From 15be803da982ab362f6859c0ec91a582c4b1fea6 Mon Sep 17 00:00:00 2001
From: pwnnex <pwnnex@proton.me>
Date: Tue, 21 Apr 2026 21:30:02 +0300
Subject: [PATCH] Fix blank Xray Settings page from wrapped xrayTemplateConfig
 (#4059) (#4069)
MIME-Version: 1.0
Content-Type: text/plain; charset=UTF-8
Content-Transfer-Encoding: 8bit

`getXraySetting` builds its response as

    { "xraySetting": <db value>, "inboundTags": ..., "outboundTestUrl": ... }

and embeds the raw DB value as the `xraySetting` field without
checking whether the stored value already has that exact shape.

The frontend pulls the textarea content from `result.xraySetting`
and saves it back verbatim.

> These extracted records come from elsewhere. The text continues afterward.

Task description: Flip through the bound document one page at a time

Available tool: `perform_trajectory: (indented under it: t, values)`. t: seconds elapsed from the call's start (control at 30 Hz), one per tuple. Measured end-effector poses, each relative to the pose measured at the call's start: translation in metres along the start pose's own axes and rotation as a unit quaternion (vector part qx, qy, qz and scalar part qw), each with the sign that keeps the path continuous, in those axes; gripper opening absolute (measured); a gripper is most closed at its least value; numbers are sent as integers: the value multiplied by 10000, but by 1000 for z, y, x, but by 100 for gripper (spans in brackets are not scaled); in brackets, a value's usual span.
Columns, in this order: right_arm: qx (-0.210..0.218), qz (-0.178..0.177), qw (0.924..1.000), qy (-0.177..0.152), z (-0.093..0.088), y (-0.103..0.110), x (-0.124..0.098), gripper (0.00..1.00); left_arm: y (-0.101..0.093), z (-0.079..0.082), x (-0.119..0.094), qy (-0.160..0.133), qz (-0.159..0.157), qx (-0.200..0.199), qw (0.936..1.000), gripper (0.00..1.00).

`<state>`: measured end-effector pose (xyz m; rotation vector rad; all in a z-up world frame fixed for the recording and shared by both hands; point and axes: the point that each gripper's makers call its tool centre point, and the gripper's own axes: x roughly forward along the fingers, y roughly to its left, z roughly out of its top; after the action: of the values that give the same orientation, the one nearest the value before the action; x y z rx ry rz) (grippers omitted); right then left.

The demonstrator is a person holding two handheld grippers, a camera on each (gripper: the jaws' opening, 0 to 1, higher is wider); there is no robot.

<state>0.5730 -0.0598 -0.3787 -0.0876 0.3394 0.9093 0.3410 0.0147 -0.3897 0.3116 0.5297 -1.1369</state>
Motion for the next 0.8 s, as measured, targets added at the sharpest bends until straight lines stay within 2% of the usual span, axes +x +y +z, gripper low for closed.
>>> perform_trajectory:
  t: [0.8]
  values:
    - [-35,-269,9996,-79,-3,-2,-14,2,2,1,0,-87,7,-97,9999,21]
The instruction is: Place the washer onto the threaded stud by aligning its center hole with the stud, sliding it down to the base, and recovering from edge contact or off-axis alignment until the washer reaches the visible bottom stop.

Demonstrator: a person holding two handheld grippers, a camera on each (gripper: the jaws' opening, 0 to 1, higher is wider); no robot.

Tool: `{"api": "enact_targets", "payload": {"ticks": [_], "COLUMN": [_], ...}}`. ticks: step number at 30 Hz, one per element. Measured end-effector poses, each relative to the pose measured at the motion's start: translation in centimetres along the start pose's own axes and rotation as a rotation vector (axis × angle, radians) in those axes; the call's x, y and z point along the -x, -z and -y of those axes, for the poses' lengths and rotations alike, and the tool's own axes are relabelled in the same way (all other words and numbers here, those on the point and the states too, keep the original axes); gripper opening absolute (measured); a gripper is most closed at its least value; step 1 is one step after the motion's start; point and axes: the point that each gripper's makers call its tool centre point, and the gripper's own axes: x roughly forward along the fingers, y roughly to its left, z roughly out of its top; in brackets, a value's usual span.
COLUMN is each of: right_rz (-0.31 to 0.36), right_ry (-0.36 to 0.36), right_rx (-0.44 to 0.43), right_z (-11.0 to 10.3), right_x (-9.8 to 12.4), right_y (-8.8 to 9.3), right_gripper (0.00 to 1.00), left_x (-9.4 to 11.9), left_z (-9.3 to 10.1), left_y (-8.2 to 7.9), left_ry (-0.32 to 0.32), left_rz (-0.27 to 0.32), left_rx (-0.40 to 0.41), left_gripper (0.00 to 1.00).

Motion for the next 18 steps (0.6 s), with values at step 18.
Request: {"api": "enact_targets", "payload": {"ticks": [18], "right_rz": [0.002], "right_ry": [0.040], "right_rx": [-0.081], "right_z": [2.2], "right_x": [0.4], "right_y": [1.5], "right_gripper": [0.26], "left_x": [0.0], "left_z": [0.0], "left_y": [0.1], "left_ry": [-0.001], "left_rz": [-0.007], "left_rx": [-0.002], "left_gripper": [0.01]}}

If the DB ever ends up holding the
response-shaped wrapper instead of a real xray config (older
installs where this happened at least once, users who imported a
copy-pasted response into the textarea, a botched migration, etc.),
the next save nests another layer, the one after that nests a
third, and the Vue-side JSON.parse of the resulting blob silently
fails — the Xray Settings page goes blank.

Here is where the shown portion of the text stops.